Sus ojos verdes se quedaron fijos en los míos, y vi cómo se mordía el labio y parecía sopesar sus siguientes palabras.

-Hazme ese favor, C*** - habló en voz baja, con un tono meloso, y posó una mano en mi rodilla. - ¿Los borrarías si …? – se quedó callada, y miró al suelo.

-¿Sí qué, Helena? – le dije, fingiendo una inocencia que estaba lejos de poder esgrimir.

-Sí… - alzó la vista, y puso carita de niña buena -… si te la chupo.

Confieso que me quedé de piedra. La cara que debí de poner tuvo que resultar chocante, porque Helena se echó a reír nerviosamente, y estuve a punto de considerarlo una broma de adolescentes hasta que se puso seria, de nuevo, frunciendo el ceño y torciendo la boca en un gesto entre desdeñoso y condescendiente, lo cual decía mucho de su personalidad, mediados los dieciséis años.

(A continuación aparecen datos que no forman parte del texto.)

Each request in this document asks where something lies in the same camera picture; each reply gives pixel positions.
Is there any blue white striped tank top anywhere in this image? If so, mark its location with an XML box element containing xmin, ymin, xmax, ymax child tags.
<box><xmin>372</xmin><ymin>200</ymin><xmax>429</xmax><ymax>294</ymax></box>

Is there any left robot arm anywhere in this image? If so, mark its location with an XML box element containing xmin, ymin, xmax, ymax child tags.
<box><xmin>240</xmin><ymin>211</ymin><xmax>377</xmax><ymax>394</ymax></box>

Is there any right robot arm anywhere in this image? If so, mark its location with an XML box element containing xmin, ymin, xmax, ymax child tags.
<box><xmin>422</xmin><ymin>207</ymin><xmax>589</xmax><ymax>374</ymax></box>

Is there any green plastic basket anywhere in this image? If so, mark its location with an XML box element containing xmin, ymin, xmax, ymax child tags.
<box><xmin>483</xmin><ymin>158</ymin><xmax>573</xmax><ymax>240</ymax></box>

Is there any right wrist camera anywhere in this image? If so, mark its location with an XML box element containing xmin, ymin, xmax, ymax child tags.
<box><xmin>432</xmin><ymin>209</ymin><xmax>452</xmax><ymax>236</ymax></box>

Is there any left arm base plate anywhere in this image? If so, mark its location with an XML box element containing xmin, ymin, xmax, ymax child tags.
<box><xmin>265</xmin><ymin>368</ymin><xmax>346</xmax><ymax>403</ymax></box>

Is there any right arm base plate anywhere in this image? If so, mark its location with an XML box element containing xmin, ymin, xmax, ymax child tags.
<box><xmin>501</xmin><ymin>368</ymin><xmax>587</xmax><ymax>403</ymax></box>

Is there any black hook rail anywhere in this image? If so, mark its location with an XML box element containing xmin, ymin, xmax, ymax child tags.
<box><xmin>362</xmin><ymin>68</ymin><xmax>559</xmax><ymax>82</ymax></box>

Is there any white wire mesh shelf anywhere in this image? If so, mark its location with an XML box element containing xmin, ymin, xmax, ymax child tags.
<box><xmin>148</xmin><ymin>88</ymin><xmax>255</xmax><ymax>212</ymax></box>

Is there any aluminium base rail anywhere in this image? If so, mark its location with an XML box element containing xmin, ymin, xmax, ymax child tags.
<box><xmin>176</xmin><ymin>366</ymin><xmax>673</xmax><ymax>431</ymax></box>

-No te hagas el tonto, C***. ¿Crees que no me he dado cuenta de cómo me miras? – abrí la boca, pero como tampoco tenía gran cosa que decir, la cerré de nuevo – Hasta mis amigas me lo han dicho. Así que contéstame. Si te la chupo, ¿lo borrarás todo y cerrarás la boca?

Vaya con la niñata.

Me separé de ella, muy digno, y la miré de hito en hito, con el semblante demudado, como si lo que me estuviese proponiendo fuese para mí una locura, aunque lo cierto es que me había dejado totalmente alucinado el descaro de quien yo creía una muchachita cándida y casi virginal. Negué con la cabeza.

-¿Pero qué demonios dices?

-Qué mal disimulas, chaval … - Helena me sorprendió otra vez levantándose y acercándose a mí, contoneándose un poco, dejando que me recreara en sus bien puestas curvas, y sin previo aviso se arrodilló entre mis piernas y comenzó a desabotonarme el pantalón. Yo, de tan estupefacto, le dejé hacer, y antes de que me diera cuenta mi polla estaba fuera de mi pantalón y yo había perdido totalmente la iniciativa de todo aquello. Mi erección era mediana, pero en cuanto Helena le echó mano, mi rabo pegó un triple salto y se vistió de gala reventona.

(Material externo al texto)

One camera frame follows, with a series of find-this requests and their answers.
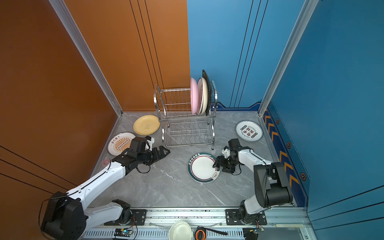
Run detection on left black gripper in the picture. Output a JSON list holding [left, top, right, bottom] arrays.
[[137, 145, 171, 166]]

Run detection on white plate green red rim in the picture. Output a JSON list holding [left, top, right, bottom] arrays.
[[188, 152, 221, 184]]

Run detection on chrome two-tier dish rack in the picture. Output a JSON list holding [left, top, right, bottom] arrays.
[[154, 80, 218, 150]]

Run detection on white plate red characters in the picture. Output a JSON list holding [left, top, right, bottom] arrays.
[[235, 120, 263, 142]]

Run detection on pink round plate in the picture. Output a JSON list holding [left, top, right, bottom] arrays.
[[190, 78, 199, 115]]

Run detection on cream round plate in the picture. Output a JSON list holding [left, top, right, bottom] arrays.
[[202, 78, 209, 115]]

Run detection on black square floral plate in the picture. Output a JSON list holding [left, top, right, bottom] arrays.
[[203, 70, 213, 116]]

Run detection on white plate green cloud outline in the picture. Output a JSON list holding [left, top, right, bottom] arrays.
[[197, 78, 204, 115]]

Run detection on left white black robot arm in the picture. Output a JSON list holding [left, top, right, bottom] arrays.
[[38, 136, 170, 240]]

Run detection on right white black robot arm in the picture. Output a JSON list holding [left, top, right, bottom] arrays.
[[213, 139, 294, 225]]

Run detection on yellow round plate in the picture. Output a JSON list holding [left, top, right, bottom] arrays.
[[133, 115, 160, 136]]

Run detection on white plate orange sunburst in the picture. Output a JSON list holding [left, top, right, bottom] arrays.
[[107, 132, 136, 156]]

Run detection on green circuit board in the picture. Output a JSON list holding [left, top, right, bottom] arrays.
[[114, 228, 134, 239]]

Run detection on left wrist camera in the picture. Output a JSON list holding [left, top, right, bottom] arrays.
[[145, 136, 155, 151]]

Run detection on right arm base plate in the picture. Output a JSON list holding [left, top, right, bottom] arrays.
[[225, 209, 268, 226]]

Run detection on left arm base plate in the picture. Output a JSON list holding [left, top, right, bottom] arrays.
[[104, 209, 147, 227]]

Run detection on white bowl on rail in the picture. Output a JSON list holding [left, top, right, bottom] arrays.
[[169, 221, 193, 240]]

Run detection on aluminium mounting rail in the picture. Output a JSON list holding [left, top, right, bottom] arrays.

-Joder, pues sí que engañas… no está nada mal… - dijo mi vecinita, mirando lo que se traía entre manos, pajeando suavemente toda la longitud de mi verga, mirándome con esos ojillos verdes y sonriendo con su boca de labios gruesos. Dejó caer un poco de saliva en la punta del capullo, y la fue extendiendo por el tronco con movimientos delicados, sin dejar de mirarme. - ¿Hay trato o no hay trato, C***?

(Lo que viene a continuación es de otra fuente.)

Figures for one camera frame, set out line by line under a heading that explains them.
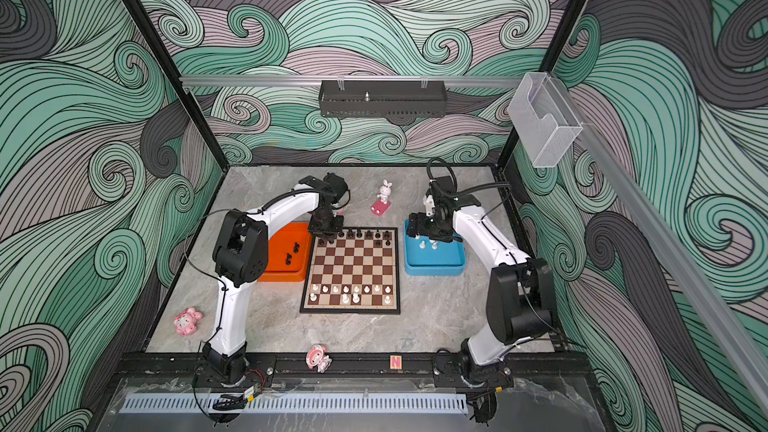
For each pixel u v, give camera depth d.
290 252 0.93
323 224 0.83
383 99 0.95
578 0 0.76
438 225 0.73
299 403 0.70
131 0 0.76
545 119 0.79
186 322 0.78
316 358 0.73
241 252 0.57
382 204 1.07
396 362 0.74
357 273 0.90
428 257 0.94
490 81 0.96

La miré, arrodillada entre mis piernas, carita de golosa, masturbando mi polla, una pipiola de Instituto, y no pude sino reírme, antes de responder.

-Mira a ver si me convences… - Ella sonrió, y sin esperar ni un momento se metió mi rabo hasta la mismísima campanilla.

Reconozco que la chupaba de puta madre. Con su mano como tope, agarrada a la base de mi rabo, los labios bien cerrados y la lengua juguetona y atrevida, se metía la polla hasta la garganta, follándose ella misma la boca y haciéndome unas cosquillas que hormigueaban a lo largo de mi miembro desde el glande hasta la raíz misma, lo que se tradujo en unos gemidos y jadeos que Helena celebró sacándosela y, con solo la puntita del capullo entre los dientes, su lengua recorrió el agujero provocando que por un lado mi nabo se pusiese todavía más duro, y por otro que unos latigazos hirvientes de placer me tensasen desde el culo hasta el vientre, pasando por el perineo. Mi vecina desocupó un boca, y me miró con ojos lascivos mientras lamía en un zigzag interminable toda la longitud de mi polla, relamiéndose y riendo entre dientes, pajeándome con tres, cuatro sacudidas, y volviendo a introducirse el glande como un caramelo de carne, chupando, lengüeteando, besándolo y sorbiendo con un húmedo sonido que me excitaba todavía más.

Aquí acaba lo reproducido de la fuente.